- _Your assignment_
Copy all lines below containing "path".

- _Entries taken from a collection_
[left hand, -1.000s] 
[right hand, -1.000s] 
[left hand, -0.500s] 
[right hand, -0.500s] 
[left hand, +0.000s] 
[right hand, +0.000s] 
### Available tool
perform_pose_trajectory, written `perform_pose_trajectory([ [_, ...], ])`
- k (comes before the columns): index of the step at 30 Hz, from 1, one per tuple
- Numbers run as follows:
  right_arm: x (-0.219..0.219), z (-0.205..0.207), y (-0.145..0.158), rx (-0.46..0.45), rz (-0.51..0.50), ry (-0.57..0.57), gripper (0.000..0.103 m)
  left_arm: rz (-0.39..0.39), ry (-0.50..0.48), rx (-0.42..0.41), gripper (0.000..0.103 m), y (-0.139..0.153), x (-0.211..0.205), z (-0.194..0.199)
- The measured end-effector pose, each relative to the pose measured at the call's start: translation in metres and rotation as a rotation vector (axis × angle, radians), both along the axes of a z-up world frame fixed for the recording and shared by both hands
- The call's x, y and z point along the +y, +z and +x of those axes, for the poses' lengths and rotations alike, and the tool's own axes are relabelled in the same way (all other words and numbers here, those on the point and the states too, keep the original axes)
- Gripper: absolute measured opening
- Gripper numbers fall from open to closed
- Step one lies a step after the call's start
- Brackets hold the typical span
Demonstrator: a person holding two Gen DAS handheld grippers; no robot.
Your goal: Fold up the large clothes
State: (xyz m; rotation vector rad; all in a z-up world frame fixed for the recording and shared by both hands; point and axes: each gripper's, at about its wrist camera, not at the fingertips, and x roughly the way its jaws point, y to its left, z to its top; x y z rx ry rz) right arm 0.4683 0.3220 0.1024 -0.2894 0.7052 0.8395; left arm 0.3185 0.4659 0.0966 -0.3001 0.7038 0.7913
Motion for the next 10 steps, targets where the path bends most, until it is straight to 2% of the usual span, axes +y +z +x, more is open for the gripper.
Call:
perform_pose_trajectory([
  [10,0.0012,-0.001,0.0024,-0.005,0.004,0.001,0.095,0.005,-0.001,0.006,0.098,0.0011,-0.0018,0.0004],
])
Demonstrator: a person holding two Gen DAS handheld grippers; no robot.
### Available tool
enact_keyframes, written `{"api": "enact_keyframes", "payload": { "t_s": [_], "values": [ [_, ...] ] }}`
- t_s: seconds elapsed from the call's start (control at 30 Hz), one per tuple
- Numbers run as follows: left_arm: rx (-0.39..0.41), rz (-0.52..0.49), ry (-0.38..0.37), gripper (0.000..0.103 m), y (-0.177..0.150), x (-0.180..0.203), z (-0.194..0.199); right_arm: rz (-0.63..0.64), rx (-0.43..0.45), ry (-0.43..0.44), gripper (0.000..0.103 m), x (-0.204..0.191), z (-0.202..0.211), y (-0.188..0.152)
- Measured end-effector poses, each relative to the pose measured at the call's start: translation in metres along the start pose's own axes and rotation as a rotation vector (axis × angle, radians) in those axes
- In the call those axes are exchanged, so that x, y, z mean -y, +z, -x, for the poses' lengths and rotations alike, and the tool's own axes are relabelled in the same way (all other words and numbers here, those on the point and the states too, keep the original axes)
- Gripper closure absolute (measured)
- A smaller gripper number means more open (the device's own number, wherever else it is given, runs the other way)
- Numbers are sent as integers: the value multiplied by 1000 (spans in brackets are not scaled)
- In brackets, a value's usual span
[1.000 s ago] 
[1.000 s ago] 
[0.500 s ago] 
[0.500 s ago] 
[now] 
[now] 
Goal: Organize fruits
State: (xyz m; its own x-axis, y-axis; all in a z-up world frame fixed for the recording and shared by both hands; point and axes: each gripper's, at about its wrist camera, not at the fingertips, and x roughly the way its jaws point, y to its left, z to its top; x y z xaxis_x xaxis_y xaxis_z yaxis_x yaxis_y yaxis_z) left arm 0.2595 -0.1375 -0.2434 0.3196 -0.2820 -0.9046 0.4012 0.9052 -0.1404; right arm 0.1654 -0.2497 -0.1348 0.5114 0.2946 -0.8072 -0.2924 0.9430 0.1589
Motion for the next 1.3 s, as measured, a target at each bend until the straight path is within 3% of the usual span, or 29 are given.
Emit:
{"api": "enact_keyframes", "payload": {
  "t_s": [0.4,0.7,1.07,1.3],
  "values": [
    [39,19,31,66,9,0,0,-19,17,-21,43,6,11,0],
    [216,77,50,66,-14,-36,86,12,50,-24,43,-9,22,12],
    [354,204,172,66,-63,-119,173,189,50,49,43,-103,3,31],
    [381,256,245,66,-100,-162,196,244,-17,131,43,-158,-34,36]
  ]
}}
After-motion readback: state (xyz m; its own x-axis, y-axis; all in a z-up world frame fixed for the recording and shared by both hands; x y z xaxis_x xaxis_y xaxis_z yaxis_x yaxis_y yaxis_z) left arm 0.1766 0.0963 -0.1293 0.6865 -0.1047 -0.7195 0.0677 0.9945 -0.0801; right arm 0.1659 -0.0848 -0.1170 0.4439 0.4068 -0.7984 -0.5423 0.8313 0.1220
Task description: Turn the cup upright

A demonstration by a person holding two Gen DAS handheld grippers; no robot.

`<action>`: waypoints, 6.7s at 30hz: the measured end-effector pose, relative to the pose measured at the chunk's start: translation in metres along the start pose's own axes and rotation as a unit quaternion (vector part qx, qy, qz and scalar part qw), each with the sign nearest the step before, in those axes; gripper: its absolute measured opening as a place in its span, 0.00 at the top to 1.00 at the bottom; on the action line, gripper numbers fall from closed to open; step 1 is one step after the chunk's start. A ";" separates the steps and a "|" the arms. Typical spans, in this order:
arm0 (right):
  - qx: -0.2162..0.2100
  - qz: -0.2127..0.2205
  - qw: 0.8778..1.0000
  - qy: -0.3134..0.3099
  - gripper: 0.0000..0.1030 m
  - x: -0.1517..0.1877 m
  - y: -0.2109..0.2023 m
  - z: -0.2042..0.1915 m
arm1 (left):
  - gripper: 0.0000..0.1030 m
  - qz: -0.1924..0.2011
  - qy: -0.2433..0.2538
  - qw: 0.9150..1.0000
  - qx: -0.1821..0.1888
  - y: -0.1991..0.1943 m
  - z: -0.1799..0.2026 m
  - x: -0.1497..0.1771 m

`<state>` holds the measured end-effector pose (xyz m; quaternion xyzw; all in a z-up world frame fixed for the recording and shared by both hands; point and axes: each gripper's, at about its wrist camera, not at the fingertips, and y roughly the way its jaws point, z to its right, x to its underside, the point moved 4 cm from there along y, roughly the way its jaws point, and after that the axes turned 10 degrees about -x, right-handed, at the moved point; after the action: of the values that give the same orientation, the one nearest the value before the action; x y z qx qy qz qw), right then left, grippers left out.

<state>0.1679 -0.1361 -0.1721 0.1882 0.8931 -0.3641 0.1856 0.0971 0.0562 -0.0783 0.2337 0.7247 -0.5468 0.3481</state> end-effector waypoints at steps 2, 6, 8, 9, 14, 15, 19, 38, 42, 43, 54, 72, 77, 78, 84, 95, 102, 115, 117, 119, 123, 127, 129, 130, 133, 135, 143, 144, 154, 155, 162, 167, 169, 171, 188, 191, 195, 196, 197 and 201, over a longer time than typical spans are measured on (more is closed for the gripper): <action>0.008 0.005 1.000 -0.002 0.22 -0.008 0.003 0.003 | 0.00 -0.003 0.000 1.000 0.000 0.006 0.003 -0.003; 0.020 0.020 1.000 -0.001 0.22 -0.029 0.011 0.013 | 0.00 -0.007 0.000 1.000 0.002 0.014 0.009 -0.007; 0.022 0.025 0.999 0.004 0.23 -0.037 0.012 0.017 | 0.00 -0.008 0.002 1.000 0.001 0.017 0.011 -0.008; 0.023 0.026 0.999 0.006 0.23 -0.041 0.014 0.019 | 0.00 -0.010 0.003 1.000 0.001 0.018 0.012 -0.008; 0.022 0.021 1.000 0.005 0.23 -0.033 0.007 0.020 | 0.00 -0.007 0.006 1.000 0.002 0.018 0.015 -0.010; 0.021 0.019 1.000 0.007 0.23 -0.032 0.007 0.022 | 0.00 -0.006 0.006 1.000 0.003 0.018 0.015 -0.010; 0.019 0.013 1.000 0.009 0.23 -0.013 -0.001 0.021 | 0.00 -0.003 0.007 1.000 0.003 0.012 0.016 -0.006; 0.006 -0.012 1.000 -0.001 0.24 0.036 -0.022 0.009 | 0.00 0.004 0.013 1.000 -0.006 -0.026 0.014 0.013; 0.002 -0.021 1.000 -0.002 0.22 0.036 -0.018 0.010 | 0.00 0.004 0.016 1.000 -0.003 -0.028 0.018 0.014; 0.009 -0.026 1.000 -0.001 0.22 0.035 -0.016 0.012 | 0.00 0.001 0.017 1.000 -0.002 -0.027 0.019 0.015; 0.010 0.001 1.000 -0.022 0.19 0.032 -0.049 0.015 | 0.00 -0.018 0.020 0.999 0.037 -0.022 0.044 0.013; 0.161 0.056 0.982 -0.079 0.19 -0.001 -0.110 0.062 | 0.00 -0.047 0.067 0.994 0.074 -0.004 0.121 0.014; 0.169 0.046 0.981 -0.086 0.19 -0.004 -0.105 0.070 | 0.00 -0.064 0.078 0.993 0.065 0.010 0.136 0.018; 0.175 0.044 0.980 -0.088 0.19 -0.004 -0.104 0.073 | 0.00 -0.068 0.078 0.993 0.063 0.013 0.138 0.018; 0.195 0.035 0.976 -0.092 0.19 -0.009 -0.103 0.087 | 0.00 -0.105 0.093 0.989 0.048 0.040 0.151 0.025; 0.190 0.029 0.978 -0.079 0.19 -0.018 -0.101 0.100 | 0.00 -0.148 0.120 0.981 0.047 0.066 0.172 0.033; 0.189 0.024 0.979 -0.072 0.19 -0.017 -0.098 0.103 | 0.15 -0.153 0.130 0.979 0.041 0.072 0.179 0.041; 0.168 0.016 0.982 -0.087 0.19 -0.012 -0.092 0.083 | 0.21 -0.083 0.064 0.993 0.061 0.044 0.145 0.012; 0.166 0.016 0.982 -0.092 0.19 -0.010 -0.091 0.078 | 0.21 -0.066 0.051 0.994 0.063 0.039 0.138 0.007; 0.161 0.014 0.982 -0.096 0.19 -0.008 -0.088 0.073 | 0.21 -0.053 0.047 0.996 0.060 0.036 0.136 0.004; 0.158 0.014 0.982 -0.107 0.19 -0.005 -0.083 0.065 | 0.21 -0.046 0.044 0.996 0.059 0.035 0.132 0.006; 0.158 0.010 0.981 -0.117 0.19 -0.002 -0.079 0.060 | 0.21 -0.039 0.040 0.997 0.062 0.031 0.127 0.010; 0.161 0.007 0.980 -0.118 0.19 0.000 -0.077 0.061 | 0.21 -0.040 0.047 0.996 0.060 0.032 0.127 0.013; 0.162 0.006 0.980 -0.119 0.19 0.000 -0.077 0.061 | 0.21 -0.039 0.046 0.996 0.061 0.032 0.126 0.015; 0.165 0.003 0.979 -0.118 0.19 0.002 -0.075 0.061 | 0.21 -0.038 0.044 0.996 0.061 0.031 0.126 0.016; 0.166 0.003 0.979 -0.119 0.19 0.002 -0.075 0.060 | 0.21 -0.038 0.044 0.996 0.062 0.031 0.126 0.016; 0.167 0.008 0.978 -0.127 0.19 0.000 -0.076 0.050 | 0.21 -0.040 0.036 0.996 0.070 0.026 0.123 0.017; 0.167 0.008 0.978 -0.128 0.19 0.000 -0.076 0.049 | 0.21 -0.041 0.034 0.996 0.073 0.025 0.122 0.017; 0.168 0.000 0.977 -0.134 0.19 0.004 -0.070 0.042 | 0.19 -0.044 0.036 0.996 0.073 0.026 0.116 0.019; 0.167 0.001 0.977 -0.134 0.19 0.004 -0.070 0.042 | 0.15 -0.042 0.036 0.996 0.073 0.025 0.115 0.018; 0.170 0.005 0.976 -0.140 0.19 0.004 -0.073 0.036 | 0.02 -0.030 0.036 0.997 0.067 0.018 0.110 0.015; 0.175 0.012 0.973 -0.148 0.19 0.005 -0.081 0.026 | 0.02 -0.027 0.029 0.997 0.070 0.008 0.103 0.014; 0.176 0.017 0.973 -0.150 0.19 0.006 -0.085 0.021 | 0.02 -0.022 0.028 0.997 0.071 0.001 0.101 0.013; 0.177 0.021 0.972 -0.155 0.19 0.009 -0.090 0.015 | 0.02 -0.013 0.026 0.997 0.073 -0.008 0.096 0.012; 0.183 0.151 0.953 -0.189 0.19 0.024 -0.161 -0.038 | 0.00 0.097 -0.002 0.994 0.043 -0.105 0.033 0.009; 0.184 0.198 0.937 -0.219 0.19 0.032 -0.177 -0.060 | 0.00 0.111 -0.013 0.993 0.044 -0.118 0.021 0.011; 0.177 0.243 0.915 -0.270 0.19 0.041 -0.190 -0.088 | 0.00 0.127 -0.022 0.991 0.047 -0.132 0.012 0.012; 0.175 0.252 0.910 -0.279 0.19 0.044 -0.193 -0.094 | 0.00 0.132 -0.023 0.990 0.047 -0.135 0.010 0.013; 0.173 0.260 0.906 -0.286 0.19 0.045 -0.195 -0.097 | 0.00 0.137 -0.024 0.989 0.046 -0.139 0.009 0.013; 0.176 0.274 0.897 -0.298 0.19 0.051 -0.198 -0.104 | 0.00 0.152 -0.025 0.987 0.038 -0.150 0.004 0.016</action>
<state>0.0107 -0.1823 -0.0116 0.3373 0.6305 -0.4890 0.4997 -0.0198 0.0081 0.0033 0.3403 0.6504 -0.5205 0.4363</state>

- _Response area_
Motion for the next 10 steps, targets where the path bends most, until it is straight to 2% of the usual span, axes +y +z +x, more is open for the gripper.
Motion for the next 1.3 s, as measured, a target at each bend until the straight path is within 3% of the usual span, or 29 are given.

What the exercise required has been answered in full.